Due to growing anti-German sentiment and the formal entry of the United States into World War I, Sembach's Met contract, along with those of several other German members of the company, was abruptly cancelled on November 2, 1917. The tenor remained in the United States throughout the war, working occasionally with German colleagues in an ensemble called the Madrigal Quartet.

Of all of the German artists dismissed in 1917, Sembach was the only one to return to the Met after the war. During the 1920/21 season, he performed in Tristan und Isolde, Lohengrin, and Parsifal in English before these operas were reinstated in the repertory in their original language the following season. Following the illness of Enrico Caruso, Sembach also took on that tenor's assignment in Saint-Saëns' Samson et Dalila, though he did achieve success as Samson. His contract was not renewed after the 1921/22 season and Sembach returned to Germany, where he occasionally appeared as a guest artist in Hamburg, Berlin, and Dresden. After two barn-storming tours across the United States with soprano Johanna Gadski's German Grand Opera company which produced dozens of performances of Wagner's Ring of the Nibelung between 1929 and 1931, Sembach retired from the stage to teach voice in Berlin.

During the last year of World War II, Sembach fled the German capital for Bremerhaven where he died on June 20, 1944, presumably from injuries sustained during the June 18 bombing of the city by Allied forces.

==Recordings==

Johannes Sembach made more than 150 recordings during a recording career that spanned 33 years.
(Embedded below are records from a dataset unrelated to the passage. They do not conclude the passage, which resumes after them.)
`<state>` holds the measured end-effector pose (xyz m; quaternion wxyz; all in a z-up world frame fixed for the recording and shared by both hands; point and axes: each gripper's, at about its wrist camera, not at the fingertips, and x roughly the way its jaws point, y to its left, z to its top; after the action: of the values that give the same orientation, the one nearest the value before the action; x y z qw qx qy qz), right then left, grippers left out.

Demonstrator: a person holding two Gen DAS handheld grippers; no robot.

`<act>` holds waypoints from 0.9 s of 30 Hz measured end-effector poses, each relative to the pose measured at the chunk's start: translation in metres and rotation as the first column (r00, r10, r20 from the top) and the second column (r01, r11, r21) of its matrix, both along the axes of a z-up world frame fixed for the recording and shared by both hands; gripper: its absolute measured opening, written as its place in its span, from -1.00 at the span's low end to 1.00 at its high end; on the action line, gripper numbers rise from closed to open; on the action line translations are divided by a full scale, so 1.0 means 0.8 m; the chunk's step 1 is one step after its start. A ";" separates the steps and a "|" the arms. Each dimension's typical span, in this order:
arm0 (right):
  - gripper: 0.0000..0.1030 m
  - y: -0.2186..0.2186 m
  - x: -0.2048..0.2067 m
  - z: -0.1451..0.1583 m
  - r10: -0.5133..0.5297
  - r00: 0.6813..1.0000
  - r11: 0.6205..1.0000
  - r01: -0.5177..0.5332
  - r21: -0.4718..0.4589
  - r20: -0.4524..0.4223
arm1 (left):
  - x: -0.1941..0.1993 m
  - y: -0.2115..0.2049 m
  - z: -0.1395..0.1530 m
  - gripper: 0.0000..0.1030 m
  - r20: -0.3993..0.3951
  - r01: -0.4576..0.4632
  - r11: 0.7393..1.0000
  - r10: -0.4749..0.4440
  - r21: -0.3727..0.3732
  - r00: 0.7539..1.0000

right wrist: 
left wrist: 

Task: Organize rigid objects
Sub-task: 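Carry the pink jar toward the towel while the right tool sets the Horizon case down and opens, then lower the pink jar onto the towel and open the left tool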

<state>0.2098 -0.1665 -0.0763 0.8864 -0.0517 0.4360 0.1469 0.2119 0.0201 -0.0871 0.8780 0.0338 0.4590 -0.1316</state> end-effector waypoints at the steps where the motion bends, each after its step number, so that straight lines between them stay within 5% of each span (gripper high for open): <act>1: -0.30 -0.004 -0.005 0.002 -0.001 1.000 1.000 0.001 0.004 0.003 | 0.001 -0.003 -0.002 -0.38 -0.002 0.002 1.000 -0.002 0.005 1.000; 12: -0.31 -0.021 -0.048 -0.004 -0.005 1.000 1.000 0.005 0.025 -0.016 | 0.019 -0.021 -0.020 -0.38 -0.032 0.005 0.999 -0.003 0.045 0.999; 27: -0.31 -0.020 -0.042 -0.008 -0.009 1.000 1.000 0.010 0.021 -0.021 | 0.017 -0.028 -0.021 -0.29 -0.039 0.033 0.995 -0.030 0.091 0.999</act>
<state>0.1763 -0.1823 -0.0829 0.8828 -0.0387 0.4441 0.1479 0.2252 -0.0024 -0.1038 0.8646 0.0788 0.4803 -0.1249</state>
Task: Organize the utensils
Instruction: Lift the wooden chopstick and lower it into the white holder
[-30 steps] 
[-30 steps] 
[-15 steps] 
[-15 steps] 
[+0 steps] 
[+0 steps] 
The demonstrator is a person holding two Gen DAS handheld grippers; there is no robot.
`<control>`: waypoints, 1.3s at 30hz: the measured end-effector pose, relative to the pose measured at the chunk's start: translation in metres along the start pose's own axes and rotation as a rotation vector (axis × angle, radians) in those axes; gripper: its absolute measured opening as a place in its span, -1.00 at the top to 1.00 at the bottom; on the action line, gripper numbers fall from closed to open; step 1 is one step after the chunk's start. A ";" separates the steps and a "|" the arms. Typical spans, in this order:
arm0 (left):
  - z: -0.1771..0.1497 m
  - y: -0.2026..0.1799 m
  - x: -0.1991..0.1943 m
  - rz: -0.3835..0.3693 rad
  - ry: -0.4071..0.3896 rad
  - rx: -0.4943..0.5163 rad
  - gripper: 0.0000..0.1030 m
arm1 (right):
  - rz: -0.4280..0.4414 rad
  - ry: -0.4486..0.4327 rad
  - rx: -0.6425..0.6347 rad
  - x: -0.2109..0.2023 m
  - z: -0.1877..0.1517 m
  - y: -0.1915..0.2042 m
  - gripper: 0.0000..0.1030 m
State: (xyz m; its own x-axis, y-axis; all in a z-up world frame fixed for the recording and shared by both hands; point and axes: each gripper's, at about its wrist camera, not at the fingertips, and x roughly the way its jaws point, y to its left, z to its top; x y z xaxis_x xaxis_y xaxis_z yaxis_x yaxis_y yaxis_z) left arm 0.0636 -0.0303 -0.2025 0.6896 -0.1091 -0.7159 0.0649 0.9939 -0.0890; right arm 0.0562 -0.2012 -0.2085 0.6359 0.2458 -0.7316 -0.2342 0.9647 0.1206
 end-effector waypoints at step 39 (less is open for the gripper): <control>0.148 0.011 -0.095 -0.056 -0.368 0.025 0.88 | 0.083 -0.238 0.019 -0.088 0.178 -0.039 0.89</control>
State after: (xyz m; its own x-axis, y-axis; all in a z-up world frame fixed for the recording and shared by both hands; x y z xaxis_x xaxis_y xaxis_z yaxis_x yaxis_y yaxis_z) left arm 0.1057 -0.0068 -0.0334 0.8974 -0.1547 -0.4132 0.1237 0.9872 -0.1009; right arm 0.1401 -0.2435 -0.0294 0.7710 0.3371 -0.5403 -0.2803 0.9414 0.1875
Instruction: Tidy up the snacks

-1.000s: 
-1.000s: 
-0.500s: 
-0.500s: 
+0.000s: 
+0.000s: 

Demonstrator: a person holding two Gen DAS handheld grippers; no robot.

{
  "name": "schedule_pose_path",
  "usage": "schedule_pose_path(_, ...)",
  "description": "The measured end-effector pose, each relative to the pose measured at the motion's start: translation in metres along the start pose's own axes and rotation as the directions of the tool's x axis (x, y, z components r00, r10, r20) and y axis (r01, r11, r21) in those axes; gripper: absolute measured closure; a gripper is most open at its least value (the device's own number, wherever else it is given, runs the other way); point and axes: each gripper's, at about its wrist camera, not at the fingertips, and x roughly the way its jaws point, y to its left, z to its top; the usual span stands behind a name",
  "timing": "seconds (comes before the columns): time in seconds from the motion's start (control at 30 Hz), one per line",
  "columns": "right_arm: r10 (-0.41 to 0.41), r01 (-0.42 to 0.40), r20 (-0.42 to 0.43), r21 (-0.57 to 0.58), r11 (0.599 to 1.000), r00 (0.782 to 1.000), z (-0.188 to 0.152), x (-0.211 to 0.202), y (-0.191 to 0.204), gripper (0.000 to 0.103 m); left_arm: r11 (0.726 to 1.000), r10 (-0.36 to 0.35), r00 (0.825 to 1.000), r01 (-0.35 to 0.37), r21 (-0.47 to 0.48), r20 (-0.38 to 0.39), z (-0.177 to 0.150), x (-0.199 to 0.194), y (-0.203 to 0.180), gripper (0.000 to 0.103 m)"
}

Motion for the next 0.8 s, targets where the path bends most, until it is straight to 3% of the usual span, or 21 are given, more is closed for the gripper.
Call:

His earliest recordings as a baritone – 82 sides between 1900 and 1904 of German popular music, operetta, and lieder – were made for The Gramophone Company and issued under his given name, Johannes Semfke, while others were released under the pseudonym Siegfried Steiner for Gramophone's budget imprint, Zon-o-phone. Between 1905 and 1921, he recorded opera and lieder for Lyrophon, Gramophone, Columbia, and Vox. His final recordings were made for Clangor Records in Berlin in 1933 and feature excerpts from Fidelio, Cavalleria Rusticana, and two of his own compositions.